The potential for many crosswalks

Building a Map Platform Join Table with DuckDB and Some Ruby

Wikidata is Wikipedia’s structuralist younger brother. It’s contents are seemingly exhaustive, but rather than readable articles, Wikidata expresses itself with structured data. Pick a subject and check out it’s page; it’s like reading the back of a baseball card for, well, anything.

And burried in those stats and metadata are external IDs: identifiers from other sites and systems, which we can use to grab more data and develop cross-platform applications. Wikidata has thousands of ‘em.

Today we’re going to build a cross-walk table for places (a topic near and dear to my heart) that you can do with just DuckDB, a short Ruby script, and one hard-earned bash line.

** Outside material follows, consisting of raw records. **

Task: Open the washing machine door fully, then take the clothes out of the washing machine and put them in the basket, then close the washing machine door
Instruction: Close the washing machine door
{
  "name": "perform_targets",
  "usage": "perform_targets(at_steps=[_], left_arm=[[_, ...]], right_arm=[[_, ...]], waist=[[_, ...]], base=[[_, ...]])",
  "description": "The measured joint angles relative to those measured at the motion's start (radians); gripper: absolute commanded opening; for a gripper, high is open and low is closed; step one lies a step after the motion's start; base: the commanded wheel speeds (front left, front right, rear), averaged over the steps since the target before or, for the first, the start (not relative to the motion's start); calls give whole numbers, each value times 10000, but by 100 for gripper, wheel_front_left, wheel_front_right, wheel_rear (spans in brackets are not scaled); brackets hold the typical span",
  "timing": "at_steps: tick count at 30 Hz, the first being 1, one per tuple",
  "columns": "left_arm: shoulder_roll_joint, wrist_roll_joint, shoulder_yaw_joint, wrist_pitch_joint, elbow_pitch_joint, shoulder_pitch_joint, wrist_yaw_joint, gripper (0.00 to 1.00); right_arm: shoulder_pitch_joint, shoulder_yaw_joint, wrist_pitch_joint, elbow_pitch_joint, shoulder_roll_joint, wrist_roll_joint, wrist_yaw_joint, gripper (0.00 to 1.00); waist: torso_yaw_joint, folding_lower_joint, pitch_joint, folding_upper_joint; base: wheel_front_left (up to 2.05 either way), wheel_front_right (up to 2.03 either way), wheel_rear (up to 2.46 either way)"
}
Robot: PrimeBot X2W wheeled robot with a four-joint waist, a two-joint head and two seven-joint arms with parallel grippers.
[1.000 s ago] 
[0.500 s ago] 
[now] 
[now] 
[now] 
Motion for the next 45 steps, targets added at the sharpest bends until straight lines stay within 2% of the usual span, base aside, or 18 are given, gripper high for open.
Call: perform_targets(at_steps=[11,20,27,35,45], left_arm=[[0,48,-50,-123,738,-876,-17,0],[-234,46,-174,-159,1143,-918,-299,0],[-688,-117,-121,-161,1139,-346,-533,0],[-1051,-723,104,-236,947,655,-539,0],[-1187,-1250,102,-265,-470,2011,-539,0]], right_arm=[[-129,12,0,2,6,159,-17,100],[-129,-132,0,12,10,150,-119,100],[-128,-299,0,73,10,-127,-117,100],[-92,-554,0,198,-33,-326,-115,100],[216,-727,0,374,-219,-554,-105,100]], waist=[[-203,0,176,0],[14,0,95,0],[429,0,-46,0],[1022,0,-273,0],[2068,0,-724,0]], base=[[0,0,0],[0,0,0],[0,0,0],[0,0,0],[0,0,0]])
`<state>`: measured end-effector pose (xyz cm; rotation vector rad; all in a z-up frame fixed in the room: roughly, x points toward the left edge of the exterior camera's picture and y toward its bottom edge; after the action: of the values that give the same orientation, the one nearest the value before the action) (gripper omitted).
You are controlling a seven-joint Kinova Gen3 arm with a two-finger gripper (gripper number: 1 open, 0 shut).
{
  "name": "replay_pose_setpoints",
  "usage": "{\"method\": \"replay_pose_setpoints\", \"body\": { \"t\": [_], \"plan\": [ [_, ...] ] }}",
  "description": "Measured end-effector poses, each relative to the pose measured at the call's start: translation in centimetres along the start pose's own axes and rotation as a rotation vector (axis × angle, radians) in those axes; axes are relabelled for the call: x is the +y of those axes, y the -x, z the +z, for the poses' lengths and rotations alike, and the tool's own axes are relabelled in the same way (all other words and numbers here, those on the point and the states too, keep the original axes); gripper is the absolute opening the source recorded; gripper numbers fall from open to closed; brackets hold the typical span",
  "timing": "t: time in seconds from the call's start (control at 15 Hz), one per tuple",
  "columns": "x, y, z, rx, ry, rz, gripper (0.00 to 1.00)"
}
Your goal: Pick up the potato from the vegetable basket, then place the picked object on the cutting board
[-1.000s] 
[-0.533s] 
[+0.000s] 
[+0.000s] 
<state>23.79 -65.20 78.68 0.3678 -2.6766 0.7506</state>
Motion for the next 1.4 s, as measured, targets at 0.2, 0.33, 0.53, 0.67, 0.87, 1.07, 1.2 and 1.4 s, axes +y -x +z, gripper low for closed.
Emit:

If you want to follow along, grab a recent JSON extract of the Wikidata corpus. But be aware: it’s just shy of 140 GB.

Wrangling the Download

Please do not extact the file you just downloaded. It’s big enough to potentially cause problems on your machine and will definately be unweildy. We need to break it down into chunks, so we can concurrently process it later.

Now Wikidata very helpfully produces this file so each item is on it’s own line.

However, for reasons unknown to me, they wrap these neatly separated rows with brackets ([ and ]) and add a comma to each line so it’s a valid, JSON array containing 100+ million items. So close, Wikidata. Please check out JSON Lines

We are not going to attempt to load a this massive array. Instead, we’re running this command:

zcat ../latest-all.json.gz | sed 's/,$//' | split -l 100000 - wd_items_cw --filter='gzip > $FILE.gz'

This hard-won line streams the uncompressed content into sed, which removes the trailing commas, then chunks the output into batches of 100,000 records which are finally gzipped into files.

Now we can use DuckDB!

SELECT count(*) FROM 'wd_items_*.jsonl.gz';

It takes a bit, but returns a count of ~107 million entities.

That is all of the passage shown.